WORK TO COMPLETE: Output each record exactly as given. Leave out every picture.

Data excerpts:
============
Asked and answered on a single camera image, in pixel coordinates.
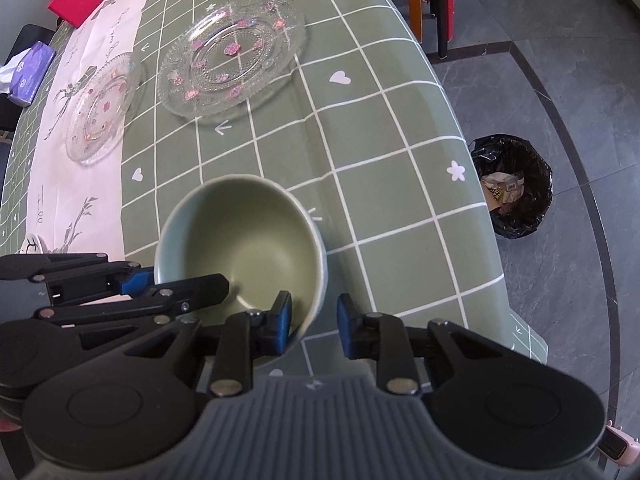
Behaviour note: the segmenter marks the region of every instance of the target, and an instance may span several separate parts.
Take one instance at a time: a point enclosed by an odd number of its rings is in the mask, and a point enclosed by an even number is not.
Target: white tissue
[[[0,68],[0,94],[9,93],[9,85],[11,84],[11,78],[14,76],[15,69],[30,50],[31,47],[23,50],[20,54],[16,54],[9,60],[9,63]]]

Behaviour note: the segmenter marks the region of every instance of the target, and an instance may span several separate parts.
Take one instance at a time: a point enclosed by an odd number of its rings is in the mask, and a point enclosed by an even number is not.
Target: green ceramic bowl
[[[209,180],[185,196],[162,228],[154,277],[166,283],[226,276],[219,305],[197,310],[204,325],[249,308],[269,310],[280,290],[292,297],[289,345],[316,318],[327,285],[326,251],[306,209],[278,184],[247,174]]]

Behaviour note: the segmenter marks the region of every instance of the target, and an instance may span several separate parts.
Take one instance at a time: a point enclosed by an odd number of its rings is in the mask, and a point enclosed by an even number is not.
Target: black chair
[[[40,27],[39,25],[25,25],[20,31],[18,39],[15,40],[9,57],[7,57],[4,64],[7,64],[16,54],[31,48],[38,41],[49,44],[53,35],[54,31],[48,28]],[[0,131],[14,133],[21,113],[22,108],[9,101],[7,94],[0,94]],[[0,136],[0,142],[3,141],[6,141],[6,137]]]

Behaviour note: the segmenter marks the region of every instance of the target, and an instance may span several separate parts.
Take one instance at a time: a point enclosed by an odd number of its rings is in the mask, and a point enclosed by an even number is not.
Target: green checkered tablecloth
[[[433,317],[466,324],[546,362],[542,338],[509,309],[460,127],[390,0],[292,0],[305,15],[307,43],[276,82],[278,91],[259,106],[249,99],[232,120],[185,122],[159,105],[156,73],[171,42],[226,1],[146,1],[134,46],[146,81],[127,114],[122,155],[127,259],[153,264],[164,222],[196,186],[229,173],[257,174],[289,189],[311,213],[330,273],[324,307],[302,343],[259,373],[368,369],[341,357],[341,292],[407,325]],[[58,48],[67,34],[56,35]],[[43,95],[20,120],[12,149],[0,209],[3,253],[17,251],[24,237]]]

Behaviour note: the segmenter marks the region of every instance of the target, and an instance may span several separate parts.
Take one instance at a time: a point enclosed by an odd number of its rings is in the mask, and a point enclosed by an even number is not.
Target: dining table
[[[289,190],[326,248],[324,304],[297,345],[257,375],[369,373],[342,356],[336,301],[406,326],[448,319],[545,363],[545,341],[509,306],[489,211],[441,83],[391,0],[288,0],[306,40],[287,69],[234,114],[185,120],[158,98],[175,41],[231,0],[105,0],[57,55],[11,146],[0,254],[27,234],[43,251],[107,253],[152,266],[177,203],[207,180],[254,174]],[[69,160],[82,86],[132,52],[142,76],[122,142],[103,160]]]
============
EXERCISE OUTPUT:
Asked and answered on a single camera image, in pixel coordinates.
Behaviour note: the segmenter marks the region of every instance of the target, and an instance may span several separate parts.
Take one instance at a time: a point enclosed by an odd number of its rings is in the mask, and a point enclosed by an even number is not.
Target: white tissue
[[[0,68],[0,94],[9,93],[9,85],[11,84],[11,78],[14,76],[15,69],[30,50],[31,47],[23,50],[20,54],[16,54],[9,60],[9,63]]]

Behaviour note: the segmenter marks the region of every instance of the target, and an instance may span several separate parts.
Take one instance at a time: a point enclosed by an odd number of its rings is in the mask, and a point enclosed by an even number is not.
Target: green ceramic bowl
[[[209,180],[185,196],[162,228],[154,277],[166,283],[226,276],[219,305],[197,310],[204,325],[249,308],[269,310],[280,290],[292,297],[289,345],[316,318],[327,285],[326,251],[306,209],[278,184],[247,174]]]

Behaviour note: the segmenter marks the region of every instance of the target, and an instance may span several separate parts.
Take one instance at a time: a point enclosed by an odd number of its rings is in the mask, and a point enclosed by an even number is not.
Target: black chair
[[[40,27],[39,25],[25,25],[20,31],[18,39],[15,40],[9,57],[7,57],[4,64],[7,64],[16,54],[31,48],[38,41],[49,44],[53,35],[54,31],[48,28]],[[0,131],[14,133],[21,113],[22,108],[9,101],[7,94],[0,94]],[[0,136],[0,142],[3,141],[6,141],[6,137]]]

Behaviour note: the segmenter marks the region of every instance of the target, and an instance may span several separate parts.
Take one instance at a time: a point enclosed by an odd number of its rings is in the mask, and a point enclosed by an even number is not.
Target: green checkered tablecloth
[[[433,317],[466,324],[546,362],[542,338],[509,309],[460,127],[390,0],[292,0],[305,15],[307,43],[276,82],[278,91],[259,106],[249,99],[232,120],[185,122],[159,105],[156,73],[171,42],[226,1],[146,1],[134,46],[146,81],[127,114],[122,155],[127,259],[153,264],[164,222],[196,186],[229,173],[257,174],[289,189],[311,213],[330,273],[324,307],[302,343],[259,373],[368,369],[341,357],[341,292],[407,325]],[[58,48],[67,34],[56,35]],[[43,95],[20,120],[12,149],[0,209],[3,253],[17,251],[24,237]]]

Behaviour note: the segmenter marks the region of every instance of the target, and an instance may span several separate parts.
Take one instance at a time: a point enclosed by an odd number of its rings is in the mask, and a point enclosed by an even number is not.
Target: dining table
[[[289,190],[326,248],[324,304],[297,345],[257,375],[369,373],[342,356],[336,301],[406,326],[448,319],[545,363],[545,341],[509,306],[489,211],[441,83],[391,0],[288,0],[306,40],[287,69],[234,114],[185,120],[158,98],[175,41],[231,0],[105,0],[57,55],[11,146],[0,254],[27,234],[43,251],[107,253],[152,266],[177,203],[207,180],[254,174]],[[69,160],[82,86],[132,52],[142,76],[122,142],[103,160]]]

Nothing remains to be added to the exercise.